» How to complete this task
Word for word, restate the lines of the data from the first through the one containing "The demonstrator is", and nothing else.

» Data for review
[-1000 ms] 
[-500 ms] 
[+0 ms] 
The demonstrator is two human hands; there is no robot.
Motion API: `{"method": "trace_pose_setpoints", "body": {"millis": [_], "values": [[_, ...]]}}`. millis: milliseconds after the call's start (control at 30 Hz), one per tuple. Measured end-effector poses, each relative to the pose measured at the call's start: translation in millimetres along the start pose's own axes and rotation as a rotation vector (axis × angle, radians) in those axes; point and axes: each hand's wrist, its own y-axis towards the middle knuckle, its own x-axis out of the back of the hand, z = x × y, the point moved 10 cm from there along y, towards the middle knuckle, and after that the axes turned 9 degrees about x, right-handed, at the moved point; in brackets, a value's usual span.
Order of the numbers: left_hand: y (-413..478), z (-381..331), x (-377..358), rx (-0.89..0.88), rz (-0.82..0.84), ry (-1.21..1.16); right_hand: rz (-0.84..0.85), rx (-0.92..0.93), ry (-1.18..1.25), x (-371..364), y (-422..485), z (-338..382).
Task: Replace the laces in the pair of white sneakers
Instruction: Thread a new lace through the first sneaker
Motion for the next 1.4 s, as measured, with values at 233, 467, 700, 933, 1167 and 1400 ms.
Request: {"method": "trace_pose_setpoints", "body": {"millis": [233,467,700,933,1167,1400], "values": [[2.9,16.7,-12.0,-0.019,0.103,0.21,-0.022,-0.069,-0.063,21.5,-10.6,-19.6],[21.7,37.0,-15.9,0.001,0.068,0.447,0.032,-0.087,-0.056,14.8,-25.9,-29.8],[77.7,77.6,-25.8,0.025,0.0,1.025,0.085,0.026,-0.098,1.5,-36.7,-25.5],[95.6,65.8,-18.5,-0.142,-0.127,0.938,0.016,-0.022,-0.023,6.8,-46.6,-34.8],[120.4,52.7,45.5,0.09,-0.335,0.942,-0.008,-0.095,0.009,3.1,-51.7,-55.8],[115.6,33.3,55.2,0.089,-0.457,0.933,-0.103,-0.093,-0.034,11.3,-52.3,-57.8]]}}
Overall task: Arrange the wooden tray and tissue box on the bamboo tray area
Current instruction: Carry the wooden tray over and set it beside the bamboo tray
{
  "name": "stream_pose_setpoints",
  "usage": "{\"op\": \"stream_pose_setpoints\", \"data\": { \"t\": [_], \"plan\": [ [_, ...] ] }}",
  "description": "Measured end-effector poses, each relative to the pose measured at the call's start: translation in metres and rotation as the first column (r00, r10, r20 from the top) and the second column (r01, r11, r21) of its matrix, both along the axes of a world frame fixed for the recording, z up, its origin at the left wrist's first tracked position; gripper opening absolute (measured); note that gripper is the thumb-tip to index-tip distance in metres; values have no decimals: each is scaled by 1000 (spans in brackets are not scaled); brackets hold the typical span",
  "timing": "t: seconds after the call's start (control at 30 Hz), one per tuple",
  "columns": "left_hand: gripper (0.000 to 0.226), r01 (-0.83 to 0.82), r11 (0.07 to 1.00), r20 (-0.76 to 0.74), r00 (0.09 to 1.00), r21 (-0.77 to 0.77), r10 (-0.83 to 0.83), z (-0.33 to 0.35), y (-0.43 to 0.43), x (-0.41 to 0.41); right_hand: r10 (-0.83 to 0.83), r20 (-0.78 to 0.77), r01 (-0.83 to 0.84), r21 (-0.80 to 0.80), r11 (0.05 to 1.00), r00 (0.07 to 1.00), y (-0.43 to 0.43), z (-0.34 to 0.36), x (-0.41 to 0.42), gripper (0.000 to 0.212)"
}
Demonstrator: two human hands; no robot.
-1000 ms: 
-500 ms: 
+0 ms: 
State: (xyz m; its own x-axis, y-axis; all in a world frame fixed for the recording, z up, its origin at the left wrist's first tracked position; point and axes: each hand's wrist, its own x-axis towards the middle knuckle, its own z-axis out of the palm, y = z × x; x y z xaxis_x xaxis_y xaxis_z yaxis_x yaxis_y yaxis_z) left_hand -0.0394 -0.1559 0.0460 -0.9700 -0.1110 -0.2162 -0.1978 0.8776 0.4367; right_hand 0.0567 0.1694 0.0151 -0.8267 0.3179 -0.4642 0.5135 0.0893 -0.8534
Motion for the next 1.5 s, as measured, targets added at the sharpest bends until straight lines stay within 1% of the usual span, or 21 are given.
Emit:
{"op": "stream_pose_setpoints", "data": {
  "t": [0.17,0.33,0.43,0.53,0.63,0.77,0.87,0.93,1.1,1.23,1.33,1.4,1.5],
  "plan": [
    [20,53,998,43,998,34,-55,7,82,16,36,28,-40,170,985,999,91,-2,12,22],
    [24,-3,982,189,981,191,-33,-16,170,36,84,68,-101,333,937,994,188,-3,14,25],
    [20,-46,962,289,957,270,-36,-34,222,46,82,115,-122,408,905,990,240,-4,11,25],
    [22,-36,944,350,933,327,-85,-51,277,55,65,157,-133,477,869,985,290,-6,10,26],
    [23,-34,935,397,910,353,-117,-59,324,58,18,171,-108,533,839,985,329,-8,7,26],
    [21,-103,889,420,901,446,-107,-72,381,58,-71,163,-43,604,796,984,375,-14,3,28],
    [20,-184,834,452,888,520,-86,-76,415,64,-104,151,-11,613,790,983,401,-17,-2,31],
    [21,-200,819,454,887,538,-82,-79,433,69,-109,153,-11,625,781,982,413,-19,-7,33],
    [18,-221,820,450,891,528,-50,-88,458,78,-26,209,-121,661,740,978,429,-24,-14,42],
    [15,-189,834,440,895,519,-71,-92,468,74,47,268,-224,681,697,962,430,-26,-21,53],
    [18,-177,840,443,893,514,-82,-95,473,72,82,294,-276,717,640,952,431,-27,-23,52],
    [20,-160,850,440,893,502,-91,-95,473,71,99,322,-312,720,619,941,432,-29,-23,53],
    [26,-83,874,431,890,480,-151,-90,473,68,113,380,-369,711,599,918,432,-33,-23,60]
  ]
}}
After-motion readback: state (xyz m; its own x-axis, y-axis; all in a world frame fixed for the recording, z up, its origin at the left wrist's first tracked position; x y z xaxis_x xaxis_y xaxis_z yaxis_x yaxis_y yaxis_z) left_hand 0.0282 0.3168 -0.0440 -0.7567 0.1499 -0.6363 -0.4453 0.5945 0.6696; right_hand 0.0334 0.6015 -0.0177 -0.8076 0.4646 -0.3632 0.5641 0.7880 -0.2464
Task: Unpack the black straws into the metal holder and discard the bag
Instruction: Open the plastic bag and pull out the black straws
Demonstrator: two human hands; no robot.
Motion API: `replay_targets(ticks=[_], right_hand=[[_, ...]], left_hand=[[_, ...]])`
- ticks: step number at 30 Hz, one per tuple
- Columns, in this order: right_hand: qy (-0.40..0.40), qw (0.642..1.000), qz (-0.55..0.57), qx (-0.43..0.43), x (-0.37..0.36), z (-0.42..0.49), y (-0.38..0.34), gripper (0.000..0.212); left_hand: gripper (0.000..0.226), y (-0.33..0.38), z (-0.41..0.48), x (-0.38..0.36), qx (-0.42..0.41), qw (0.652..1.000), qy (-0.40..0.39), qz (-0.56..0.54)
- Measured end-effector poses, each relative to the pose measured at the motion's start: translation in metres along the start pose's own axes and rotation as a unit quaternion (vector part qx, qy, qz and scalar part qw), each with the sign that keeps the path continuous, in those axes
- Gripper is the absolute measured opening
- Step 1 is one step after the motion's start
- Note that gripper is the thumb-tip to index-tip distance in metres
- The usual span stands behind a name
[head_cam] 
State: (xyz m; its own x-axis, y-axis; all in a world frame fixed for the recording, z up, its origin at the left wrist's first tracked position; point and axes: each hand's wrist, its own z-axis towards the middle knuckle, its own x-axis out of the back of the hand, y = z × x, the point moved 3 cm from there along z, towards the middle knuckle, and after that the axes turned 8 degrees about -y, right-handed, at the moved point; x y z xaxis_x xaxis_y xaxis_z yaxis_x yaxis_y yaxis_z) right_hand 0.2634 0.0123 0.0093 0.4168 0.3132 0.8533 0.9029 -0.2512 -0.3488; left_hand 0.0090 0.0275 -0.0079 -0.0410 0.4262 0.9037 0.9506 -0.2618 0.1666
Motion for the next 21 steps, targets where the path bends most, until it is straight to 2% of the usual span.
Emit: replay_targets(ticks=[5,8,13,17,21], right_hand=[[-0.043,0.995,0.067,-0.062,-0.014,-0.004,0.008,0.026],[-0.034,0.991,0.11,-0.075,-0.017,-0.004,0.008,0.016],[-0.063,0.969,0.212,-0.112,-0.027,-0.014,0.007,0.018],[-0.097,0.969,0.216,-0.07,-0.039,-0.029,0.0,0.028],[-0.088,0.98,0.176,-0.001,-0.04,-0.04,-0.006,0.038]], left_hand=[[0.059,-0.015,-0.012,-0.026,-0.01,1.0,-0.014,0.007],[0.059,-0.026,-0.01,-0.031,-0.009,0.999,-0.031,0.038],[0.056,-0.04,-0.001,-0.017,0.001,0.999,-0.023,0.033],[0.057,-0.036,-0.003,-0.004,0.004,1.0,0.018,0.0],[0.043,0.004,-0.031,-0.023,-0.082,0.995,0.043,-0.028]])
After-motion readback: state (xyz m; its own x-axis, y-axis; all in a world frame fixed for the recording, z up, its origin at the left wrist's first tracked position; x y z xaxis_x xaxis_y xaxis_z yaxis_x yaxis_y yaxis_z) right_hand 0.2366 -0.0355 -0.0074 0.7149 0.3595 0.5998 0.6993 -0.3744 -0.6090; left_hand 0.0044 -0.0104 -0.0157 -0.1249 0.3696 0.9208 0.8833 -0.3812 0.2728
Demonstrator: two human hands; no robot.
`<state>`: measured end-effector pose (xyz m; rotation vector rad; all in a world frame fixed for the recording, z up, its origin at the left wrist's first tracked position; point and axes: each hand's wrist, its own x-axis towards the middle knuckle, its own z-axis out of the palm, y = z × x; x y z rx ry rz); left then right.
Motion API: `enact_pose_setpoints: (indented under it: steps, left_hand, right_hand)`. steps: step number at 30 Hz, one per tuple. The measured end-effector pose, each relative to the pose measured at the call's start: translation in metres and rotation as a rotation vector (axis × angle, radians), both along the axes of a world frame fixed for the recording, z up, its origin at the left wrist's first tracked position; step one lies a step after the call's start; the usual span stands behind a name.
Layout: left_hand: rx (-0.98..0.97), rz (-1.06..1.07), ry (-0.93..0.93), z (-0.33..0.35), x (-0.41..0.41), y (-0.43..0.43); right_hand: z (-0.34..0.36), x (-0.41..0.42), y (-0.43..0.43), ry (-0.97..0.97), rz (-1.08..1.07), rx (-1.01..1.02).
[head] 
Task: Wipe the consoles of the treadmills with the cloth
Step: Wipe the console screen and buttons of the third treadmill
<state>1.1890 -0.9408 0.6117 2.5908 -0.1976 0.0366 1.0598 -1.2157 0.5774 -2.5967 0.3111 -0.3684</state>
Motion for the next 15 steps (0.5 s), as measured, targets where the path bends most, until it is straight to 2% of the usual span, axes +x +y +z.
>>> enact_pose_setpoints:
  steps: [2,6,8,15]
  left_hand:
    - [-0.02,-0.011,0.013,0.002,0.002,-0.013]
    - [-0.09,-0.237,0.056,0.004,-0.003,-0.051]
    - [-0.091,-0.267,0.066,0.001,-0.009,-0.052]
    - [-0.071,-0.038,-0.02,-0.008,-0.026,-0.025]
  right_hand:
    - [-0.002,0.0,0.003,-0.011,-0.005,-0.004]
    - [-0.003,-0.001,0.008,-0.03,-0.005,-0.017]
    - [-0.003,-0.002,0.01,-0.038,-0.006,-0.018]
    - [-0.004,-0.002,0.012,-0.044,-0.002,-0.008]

» Your response
[-1000 ms] 
[-500 ms] 
[+0 ms] 
The demonstrator is two human hands; there is no robot.

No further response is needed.